- About this exercise -
Exact reproduction of the data is required, with images excluded.

- Material provided -
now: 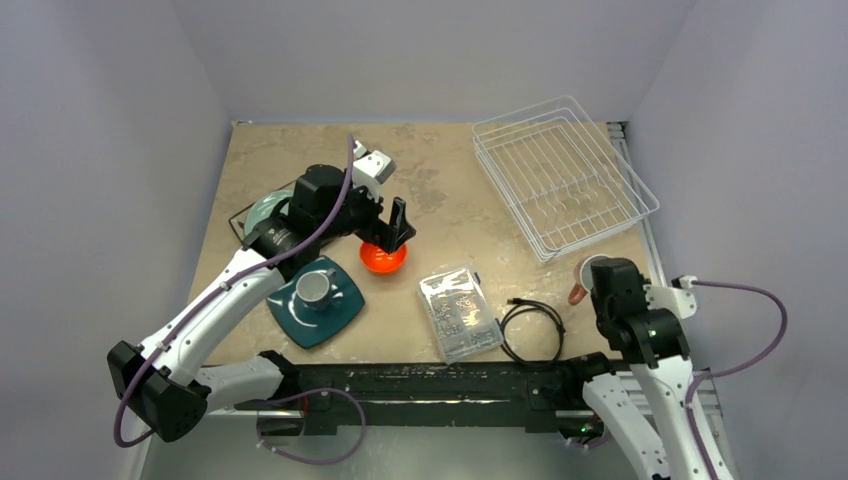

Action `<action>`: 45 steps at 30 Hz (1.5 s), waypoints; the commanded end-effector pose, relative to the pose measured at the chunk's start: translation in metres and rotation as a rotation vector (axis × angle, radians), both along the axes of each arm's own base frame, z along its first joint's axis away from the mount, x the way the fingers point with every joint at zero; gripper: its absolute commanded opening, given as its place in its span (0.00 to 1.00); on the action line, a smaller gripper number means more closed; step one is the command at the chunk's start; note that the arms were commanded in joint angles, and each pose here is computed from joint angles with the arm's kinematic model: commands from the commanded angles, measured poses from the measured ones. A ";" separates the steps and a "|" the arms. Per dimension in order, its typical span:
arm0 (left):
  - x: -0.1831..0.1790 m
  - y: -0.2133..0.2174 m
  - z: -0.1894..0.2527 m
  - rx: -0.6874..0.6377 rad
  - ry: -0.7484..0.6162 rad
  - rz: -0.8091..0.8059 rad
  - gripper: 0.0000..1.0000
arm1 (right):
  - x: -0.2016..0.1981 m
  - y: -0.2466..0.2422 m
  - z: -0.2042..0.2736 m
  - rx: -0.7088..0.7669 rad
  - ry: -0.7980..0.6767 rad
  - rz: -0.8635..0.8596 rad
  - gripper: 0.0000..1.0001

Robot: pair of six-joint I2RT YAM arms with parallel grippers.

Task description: Load the mixed dishes into the dish rack

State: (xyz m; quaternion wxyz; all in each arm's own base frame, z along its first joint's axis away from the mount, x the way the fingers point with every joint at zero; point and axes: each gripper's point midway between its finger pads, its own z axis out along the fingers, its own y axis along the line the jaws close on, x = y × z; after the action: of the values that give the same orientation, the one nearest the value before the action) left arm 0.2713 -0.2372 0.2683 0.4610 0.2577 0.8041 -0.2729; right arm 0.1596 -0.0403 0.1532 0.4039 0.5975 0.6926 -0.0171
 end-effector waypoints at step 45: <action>0.001 -0.018 0.026 -0.136 0.010 0.013 0.67 | 0.095 0.292 0.129 -0.331 -0.254 0.664 0.00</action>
State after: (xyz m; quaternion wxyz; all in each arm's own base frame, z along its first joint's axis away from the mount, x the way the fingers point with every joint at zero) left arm 0.2686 -0.2508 0.2869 0.4741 0.2240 0.7872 -0.3246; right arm 0.2460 0.2758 0.2253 0.4688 0.1614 0.8623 0.1028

- Response -
now: 

Action `<action>`: 45 steps at 30 Hz (1.5 s), waypoints; the commanded end-effector pose, relative to the pose measured at the chunk's start: translation in metres and rotation as a rotation vector (axis × angle, radians), both along the axes of each arm's own base frame, z along its first joint's axis away from the mount, x the way the fingers point with every joint at zero; gripper: its absolute commanded opening, given as its place in its span (0.00 to 1.00); on the action line, a smaller gripper number means more closed; step one is the command at the chunk's start; note that the arms were commanded in joint angles, and each pose here is computed from joint angles with the arm's kinematic model: commands from the commanded angles, measured poses from the measured ones. A ";" separates the steps and a "|" the arms. Per dimension in order, its typical span:
arm0 (left):
  - x: -0.1831..0.1790 m
  - y: -0.2133..0.2174 m
  - z: -0.1894..0.2527 m
  - rx: -0.6874..0.6377 rad
  - ry: -0.7484..0.6162 rad
  - rz: -0.8091..0.8059 rad
  - gripper: 0.0000..1.0000
arm1 (right):
  - x: -0.2016..0.1981 m
  - y: -0.2466..0.2422 m
  - z: -0.2042..0.2736 m
  - rx: -0.7088..0.7669 rad
  - ry: -0.7980..0.6767 rad
  - rz: -0.8635..0.8596 rad
  - gripper: 0.0000..1.0001

Robot: pair of six-joint I2RT YAM arms with parallel grippers.

Task description: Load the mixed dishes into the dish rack

State: (xyz m; quaternion wxyz; all in each arm's own base frame, z along its first joint's axis away from the mount, x the way the fingers point with every joint at zero; point and axes: each gripper's point midway between its finger pads, its own z axis out along the fingers, its own y axis along the line the jaws close on, x = y × z; after the action: of the values that give the same orientation, the one nearest the value before the action) left arm 0.2713 -0.2372 0.2683 0.4610 0.2577 0.8041 -0.2729; right arm 0.1596 -0.0403 0.1532 0.4039 0.5975 0.6926 -0.0171
 end-effector waypoints at step 45: <action>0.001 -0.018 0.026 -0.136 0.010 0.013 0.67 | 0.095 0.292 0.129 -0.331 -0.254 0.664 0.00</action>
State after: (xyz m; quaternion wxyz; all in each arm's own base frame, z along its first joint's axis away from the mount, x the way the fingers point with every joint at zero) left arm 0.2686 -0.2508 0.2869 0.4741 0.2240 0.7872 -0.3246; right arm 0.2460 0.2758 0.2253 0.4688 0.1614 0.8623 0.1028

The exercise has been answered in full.